4 – Cientistas fazem primeiro mapa geral de um ser vivo

 

Bactéria que causa pneumonia teve todos os genes, proteínas e reações descritos

Uma equipe internacional de cientistas conseguiu mapear pela primeira vez todos os processos bioquímicos que mantêm um ser vivo (no caso, uma das bactérias mais simples do planeta) em funcionamento.

Os cientistas detalharam a receita toda: o conjunto de proteínas, os genes ativos e a cadeia de reações químicas que constroem a Mycoplasma pneumoniae, causadora, como indica seu nome, de um tipo de pneumonia em seres humanos.

O feito abre caminho para um plano acalentado há anos pelos biólogos moleculares: criar vida artificial -ou, ao menos, uma forma “customizada” dos micróbios atuais (leia mais ao lado).
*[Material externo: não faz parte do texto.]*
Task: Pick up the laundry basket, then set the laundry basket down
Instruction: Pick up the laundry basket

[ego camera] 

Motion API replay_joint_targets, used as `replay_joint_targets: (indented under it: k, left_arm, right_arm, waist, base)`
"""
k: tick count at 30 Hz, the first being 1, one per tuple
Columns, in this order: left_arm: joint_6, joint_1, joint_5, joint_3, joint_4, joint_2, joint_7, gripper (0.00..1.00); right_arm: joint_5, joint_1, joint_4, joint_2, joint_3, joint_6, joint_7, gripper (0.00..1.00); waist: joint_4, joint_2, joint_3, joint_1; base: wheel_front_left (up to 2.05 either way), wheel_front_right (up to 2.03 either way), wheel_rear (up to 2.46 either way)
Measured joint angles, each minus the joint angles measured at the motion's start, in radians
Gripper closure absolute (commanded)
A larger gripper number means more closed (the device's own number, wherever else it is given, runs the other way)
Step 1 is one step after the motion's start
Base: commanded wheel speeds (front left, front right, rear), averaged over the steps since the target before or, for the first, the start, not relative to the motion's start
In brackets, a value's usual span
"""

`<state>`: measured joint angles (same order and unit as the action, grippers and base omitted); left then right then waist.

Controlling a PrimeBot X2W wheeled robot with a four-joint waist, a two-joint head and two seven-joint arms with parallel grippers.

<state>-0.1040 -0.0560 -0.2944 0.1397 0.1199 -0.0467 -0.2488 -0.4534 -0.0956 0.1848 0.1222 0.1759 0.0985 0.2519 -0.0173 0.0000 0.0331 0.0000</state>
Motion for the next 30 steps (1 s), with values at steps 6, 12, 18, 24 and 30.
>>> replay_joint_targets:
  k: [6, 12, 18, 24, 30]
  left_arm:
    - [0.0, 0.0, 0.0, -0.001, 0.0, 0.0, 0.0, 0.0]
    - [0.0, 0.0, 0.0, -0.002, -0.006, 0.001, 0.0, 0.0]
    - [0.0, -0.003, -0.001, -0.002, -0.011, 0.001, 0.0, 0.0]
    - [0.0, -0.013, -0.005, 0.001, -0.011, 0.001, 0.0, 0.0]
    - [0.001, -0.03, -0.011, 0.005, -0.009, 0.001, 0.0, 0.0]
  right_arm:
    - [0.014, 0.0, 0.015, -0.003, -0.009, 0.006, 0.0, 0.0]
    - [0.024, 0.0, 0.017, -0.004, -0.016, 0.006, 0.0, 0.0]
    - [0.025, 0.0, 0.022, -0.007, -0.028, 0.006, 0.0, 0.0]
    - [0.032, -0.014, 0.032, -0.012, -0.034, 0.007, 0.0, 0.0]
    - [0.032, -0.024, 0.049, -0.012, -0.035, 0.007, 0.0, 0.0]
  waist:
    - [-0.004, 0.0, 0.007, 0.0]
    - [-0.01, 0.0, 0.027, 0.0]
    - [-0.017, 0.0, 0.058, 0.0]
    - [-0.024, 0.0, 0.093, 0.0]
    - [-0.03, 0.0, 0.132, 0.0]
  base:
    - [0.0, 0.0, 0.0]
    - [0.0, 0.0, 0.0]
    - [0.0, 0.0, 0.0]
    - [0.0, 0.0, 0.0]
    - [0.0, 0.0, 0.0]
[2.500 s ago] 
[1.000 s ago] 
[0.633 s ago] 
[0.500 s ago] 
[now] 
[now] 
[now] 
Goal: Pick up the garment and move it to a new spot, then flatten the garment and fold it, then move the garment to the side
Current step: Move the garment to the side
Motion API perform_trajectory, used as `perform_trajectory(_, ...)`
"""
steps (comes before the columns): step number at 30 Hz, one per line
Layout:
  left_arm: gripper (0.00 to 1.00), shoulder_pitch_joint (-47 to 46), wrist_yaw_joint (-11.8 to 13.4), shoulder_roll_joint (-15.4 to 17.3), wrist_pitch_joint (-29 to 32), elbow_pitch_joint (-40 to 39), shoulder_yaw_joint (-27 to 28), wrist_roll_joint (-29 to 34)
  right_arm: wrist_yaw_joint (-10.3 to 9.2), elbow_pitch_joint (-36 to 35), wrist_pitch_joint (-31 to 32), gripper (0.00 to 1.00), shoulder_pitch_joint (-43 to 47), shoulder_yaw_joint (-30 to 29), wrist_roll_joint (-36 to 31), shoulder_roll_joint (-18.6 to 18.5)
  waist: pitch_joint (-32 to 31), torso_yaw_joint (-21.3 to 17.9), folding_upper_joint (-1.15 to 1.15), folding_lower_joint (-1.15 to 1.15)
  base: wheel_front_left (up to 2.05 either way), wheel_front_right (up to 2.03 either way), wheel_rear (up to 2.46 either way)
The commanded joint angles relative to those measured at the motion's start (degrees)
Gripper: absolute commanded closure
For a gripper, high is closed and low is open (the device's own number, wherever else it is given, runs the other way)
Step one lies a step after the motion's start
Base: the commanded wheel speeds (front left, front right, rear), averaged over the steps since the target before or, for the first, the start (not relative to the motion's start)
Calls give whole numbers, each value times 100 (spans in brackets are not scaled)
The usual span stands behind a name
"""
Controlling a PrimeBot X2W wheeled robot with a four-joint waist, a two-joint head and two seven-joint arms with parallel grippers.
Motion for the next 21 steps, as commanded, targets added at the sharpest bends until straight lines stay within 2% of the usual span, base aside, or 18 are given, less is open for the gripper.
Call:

E a análise de como a M. pneumoniae leva sua vidinha unicelular derruba de vez o velho preconceito de que bactérias funcionam de forma rudimentar quando comparadas com seres de células complexas, como plantas ou animais.

A maior diferença entre micróbios como bactérias e organismos mais complexos tem a ver com como o DNA se abriga no interior da célula. Criaturas como árvores e pessoas têm seu material genético cuidadosamente empacotado no núcleo de suas muitas células, enquanto as bactérias não tem núcleo em sua célula única.

Além do empacotamento no núcleo, o DNA dos organismos mais complexos também apresenta uma série de firulas na maneira como é “lido”, possibilitando variar a maneira como as instruções contidas nele são seguidas pela célula.

Complicada e perfeitinha

Pois o mapeamento da bactéria, apresentado em uma série de artigos na revista especializada americana “Science”, indica que não é preciso ter núcleo para desenvolver métodos sofisticados de leitura do DNA.

O grupo coordenado por Luis Serrano, da Universidade Pompeu Fabra, em Barcelona, mostrou que a bactéria usa um sistema flexível na hora de transmitir os dados codificados em seu DNA para o mRNA, ou RNA mensageiro, que inicia o processo de produção de proteínas na célula.

Essa flexibilidade depende dos chamados operons, conjuntos de genes cuja ativação é controlada pelo mesmo “interruptor”. Em tese, se esse “interruptor” fosse apertado, todos os genes ligados a ele seriam ativados. Mas não é o que acontece. “Existe uma regulação interna, de forma que alguns genes do operon podem se expressar [se ativar] mais ou menos que os outros”, diz Serrano.

A mesma versatilidade aparece nas proteínas que a bactéria produz -apenas 689, contra dezenas de milhares do organismo humano. É que esse punhado de moléculas consegue desempenhar múltiplas funções, explica Anne-Claude Gavin, do Laboratório Europeu de Biologia Molecular.

“Muitas enzimas [proteínas que aceleram reações químicas] são capazes de catalisar reações diferentes, de processar substâncias diferentes ou interagir com várias moléculas parceiras.”

(Reinaldo José Lopes). (Folha de SP, 1/1).